Sheng Li le estaba contando a Ying Lili su plan para el viaje de regreso.

—Wang Hao y Xiao Zhan han ido al pueblo cercano para comprobar la seguridad.

Saldremos con un grupo de mercaderes hacia Han, de lo contrario podrían atacarnos —proclamó Sheng Li.

—¿Los espías de la Emperatriz nos estarán esperando en esas dos rutas?

—le inquirió Ying Lili.

—Sí.

Weng Wei se llevará una sorpresa al vernos a ambos sanos y salvos.

Lili, ya que me has aceptado como tu esposo, podrías enfrentar dificultades por mi culpa.

Antes solo mi vida estaba en peligro, pero ahora la tuya también está en riesgo.

Puedes echarte atrás y vivir como quieras.

No te forzaré a nada —sentenció Sheng Li.

—¿Me estás diciendo que te abandone a mitad de camino?

—No.

—¿Entonces?

A Sheng Li le faltaron las palabras para explicar el miedo que sentía cuando oyó hablar a Ying Lili.

—¿Estás preocupado por mí?

Quiero decir… crees que podría salir herida, y eso te asusta.

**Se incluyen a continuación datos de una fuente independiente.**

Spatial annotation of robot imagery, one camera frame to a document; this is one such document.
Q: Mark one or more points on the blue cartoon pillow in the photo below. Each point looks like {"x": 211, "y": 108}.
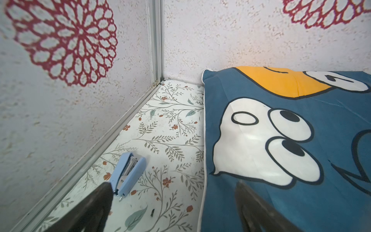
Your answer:
{"x": 300, "y": 140}

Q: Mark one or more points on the light blue stapler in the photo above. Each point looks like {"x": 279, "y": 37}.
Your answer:
{"x": 127, "y": 172}

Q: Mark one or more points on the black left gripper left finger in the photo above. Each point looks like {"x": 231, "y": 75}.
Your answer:
{"x": 90, "y": 215}

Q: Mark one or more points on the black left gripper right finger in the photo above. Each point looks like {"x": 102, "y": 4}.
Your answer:
{"x": 257, "y": 215}

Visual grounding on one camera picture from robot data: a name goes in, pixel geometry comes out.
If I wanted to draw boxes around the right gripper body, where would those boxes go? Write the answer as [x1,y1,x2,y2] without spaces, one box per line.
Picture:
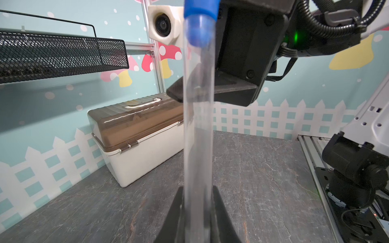
[215,1,365,88]

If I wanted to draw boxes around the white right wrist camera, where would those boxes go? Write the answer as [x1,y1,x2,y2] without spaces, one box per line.
[148,5,184,49]

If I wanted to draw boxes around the blue stopper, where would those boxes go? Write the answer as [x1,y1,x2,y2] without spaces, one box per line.
[184,0,220,48]

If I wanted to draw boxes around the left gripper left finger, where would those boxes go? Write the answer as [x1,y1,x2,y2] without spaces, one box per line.
[154,186,184,243]

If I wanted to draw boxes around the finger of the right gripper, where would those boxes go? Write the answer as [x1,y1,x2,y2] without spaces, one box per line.
[166,70,258,107]

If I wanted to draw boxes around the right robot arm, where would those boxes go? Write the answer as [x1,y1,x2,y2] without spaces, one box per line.
[149,1,389,212]

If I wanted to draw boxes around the clear test tube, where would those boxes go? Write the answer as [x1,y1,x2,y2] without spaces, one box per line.
[183,21,215,243]

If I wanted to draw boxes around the black mesh wall basket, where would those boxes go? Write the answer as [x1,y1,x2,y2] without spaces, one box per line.
[0,10,130,85]

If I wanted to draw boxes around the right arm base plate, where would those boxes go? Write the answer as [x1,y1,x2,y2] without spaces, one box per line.
[315,167,389,243]

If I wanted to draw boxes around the brown lid storage box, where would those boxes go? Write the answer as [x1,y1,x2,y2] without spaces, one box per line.
[87,93,184,187]

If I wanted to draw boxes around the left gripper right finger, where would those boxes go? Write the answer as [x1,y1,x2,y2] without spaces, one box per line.
[211,186,241,243]

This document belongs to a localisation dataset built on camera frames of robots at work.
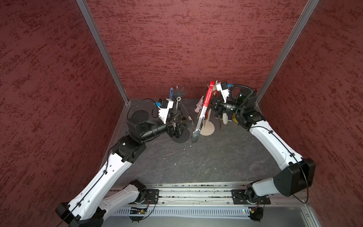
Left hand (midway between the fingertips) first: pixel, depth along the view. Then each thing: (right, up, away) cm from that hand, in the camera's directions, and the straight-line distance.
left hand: (183, 120), depth 59 cm
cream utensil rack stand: (+18, -8, +44) cm, 48 cm away
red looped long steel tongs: (+22, -2, +26) cm, 34 cm away
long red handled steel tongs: (+7, -4, +4) cm, 9 cm away
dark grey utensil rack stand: (-1, -2, +24) cm, 24 cm away
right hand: (+9, +7, +9) cm, 15 cm away

Sheng Li, no soy tan fácil de matar, así que no vuelvas a hacer una pregunta así.

El día que te dije que estaba dispuesta a compartir todo contigo, lo decía en serio.

Tu felicidad es la mía y tu tristeza también es la mía.

El dolor por el que pases, lo compartiré contigo.

Juntos nos enfrentaremos a todo y traeremos justicia para tu difunta madre —le aseguró Ying Lili a Sheng Li.

El Príncipe Heredero recordó el día en que vio por primera vez a Ying Lili y le dijo que podría morir si se casaba con él.

Ella le dijo entonces las mismas palabras: «No soy tan fácil de matar».

Quizás fue esa cualidad la que fascinó a Sheng Li de Ying Lili, porque ella fue la única que no retrocedió, incluso en aquel momento en que no se conocían.

Sheng Li levantó la mano y acarició el largo cabello de Ying Lili.

—Me gusta esa cualidad tuya.

Solo tú tienes el valor de permanecer a mi lado —dijo Sheng Li.

Ying Lili sonrió al sentir los labios de Sheng Li sobre los suyos.